• _What needs to be done_:
Where the word "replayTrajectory" occurs in a line of the data, return the whole line.

----

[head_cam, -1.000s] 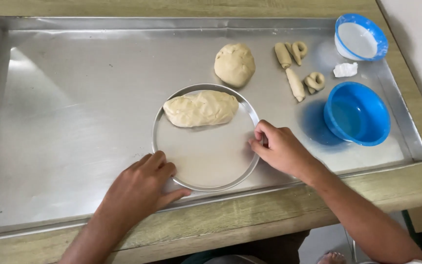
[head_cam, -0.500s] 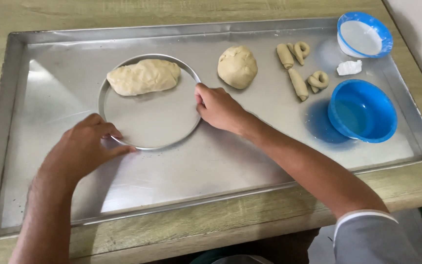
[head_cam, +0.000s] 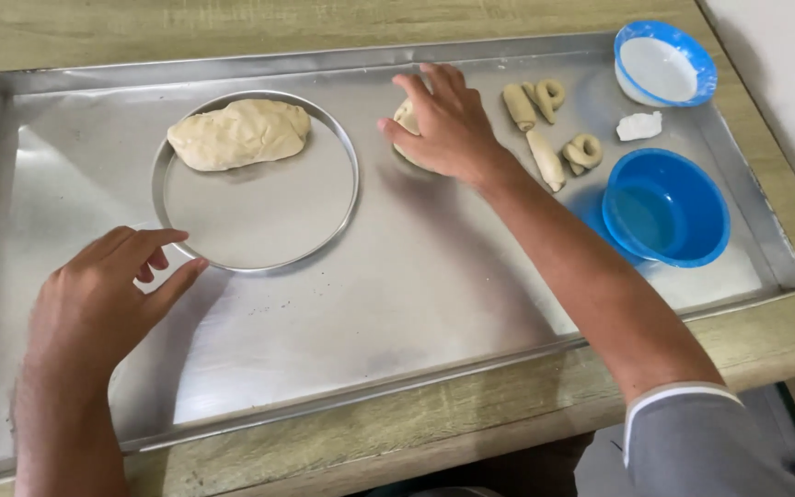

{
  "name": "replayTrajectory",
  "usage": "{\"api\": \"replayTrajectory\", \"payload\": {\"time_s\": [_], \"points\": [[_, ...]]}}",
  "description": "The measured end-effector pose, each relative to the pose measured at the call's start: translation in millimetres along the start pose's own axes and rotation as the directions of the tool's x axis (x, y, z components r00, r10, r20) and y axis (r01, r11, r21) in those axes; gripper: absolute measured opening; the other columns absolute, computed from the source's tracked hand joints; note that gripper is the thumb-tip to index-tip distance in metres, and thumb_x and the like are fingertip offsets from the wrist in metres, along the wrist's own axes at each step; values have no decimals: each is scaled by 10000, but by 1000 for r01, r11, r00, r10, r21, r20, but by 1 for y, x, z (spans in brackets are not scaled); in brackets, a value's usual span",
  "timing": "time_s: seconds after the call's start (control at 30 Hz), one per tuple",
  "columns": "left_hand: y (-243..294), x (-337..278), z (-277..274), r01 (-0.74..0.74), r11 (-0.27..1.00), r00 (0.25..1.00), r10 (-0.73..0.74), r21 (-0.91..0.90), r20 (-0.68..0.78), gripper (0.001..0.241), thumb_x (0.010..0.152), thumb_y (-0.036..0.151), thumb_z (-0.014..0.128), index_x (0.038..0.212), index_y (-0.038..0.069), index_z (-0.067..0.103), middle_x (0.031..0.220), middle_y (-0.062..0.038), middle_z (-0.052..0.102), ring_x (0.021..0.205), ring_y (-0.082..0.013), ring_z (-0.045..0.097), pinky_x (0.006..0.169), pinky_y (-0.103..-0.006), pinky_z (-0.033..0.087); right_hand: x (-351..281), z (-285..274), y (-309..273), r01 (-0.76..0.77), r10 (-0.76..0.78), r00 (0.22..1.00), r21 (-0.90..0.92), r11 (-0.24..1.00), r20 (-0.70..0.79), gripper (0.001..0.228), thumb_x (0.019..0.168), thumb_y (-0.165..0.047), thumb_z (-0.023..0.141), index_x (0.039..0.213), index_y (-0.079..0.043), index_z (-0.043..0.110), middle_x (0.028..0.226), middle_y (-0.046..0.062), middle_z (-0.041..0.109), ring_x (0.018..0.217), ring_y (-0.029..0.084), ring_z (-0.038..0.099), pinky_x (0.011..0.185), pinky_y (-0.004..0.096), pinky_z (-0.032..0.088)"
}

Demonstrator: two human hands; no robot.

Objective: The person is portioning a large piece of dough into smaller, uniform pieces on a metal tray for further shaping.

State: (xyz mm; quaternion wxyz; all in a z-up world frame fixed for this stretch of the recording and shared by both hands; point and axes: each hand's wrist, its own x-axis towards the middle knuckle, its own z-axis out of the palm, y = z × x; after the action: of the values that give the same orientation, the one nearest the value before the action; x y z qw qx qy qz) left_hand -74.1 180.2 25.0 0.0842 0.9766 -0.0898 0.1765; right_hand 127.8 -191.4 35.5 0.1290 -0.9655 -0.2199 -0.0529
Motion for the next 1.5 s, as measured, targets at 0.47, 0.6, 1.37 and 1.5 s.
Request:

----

• _Your solution_:
  "name": "replayTrajectory",
  "usage": "{\"api\": \"replayTrajectory\", \"payload\": {\"time_s\": [_], \"points\": [[_, ...]]}}",

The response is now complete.